ХОЛОДНАЯ НОЧЕВКА НА ОЗЕРЕ ТУРГОЯК
Окончив институт в 1963 году, я получил назначение на работу в городок, находившийся в районе озера Тургояк на Урале. Назывался он Машгородок и состоял тогда из одной улицы, застроенной четырехэтажными хрущевками. А вокруг – красота необыкновенная: уральская тайга, десятки живописных озер и большие и малые горы и горушки Южно-Уральских гор. И все это было рядом. Даже по дороге с работы можно было набрать грибов на жаренку. Вот что такое Машгородок.
Конечно, я сразу же влился в работу туристской секции КБ и завода.

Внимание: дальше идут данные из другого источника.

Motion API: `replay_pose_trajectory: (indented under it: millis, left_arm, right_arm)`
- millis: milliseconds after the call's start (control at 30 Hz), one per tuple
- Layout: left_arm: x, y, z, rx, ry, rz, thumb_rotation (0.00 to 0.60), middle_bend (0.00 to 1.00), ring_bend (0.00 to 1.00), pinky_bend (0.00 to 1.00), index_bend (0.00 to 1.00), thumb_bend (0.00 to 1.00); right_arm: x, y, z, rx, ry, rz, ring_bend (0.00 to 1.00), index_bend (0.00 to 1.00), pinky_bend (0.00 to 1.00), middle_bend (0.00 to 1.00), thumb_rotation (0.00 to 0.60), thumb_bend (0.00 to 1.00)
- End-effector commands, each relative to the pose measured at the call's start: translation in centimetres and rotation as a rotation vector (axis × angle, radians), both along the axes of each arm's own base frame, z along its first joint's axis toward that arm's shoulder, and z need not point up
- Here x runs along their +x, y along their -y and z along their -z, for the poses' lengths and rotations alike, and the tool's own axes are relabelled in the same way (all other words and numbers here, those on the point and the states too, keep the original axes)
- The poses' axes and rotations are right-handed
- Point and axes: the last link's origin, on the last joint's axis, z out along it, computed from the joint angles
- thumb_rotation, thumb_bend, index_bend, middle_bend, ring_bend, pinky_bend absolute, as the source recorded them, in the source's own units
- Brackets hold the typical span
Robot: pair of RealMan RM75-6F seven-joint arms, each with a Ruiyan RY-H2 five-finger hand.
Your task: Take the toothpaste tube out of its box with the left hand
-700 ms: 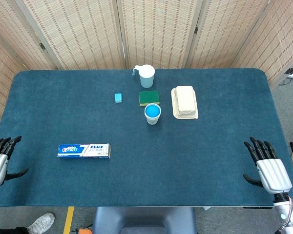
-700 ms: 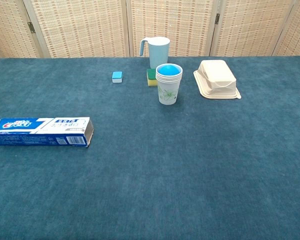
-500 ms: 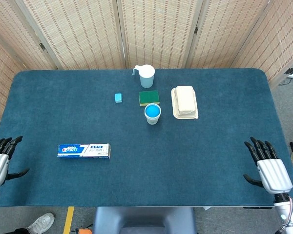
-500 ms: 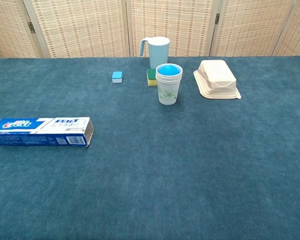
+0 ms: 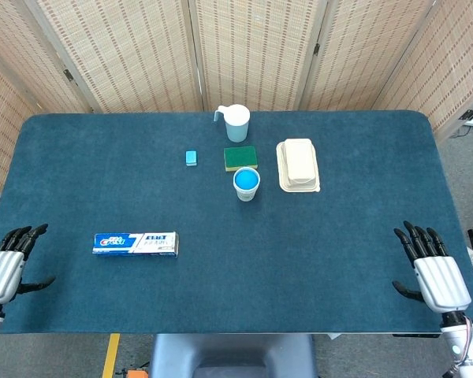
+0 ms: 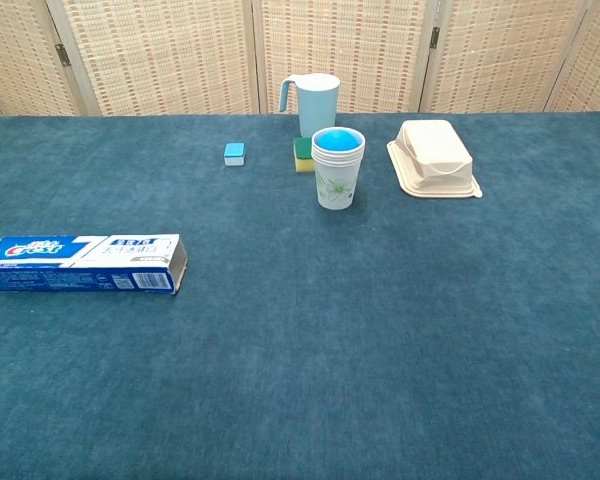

И зимой, и летом. мы организовывали походы выходного дня, походы по близлежащим горам и даже по горам бывшего СССР. Проводили слеты, соревнования. Иногда к нам приезжали туристы из Челябинска, и мы давали им проводника по интересующему их маршруту.
Однажды в феврале, в субботу (тогда она была рабочей, но короткой, до обеда) часа в 4 дня ко мне зашел парень. Мой адрес ему дали в горклубе Челябинска. Он сказал, что их группа из 14 человек приехала сюда, чтобы покататься на лыжах в лесу в районе Пугачевки, но они не знают, как туда добраться.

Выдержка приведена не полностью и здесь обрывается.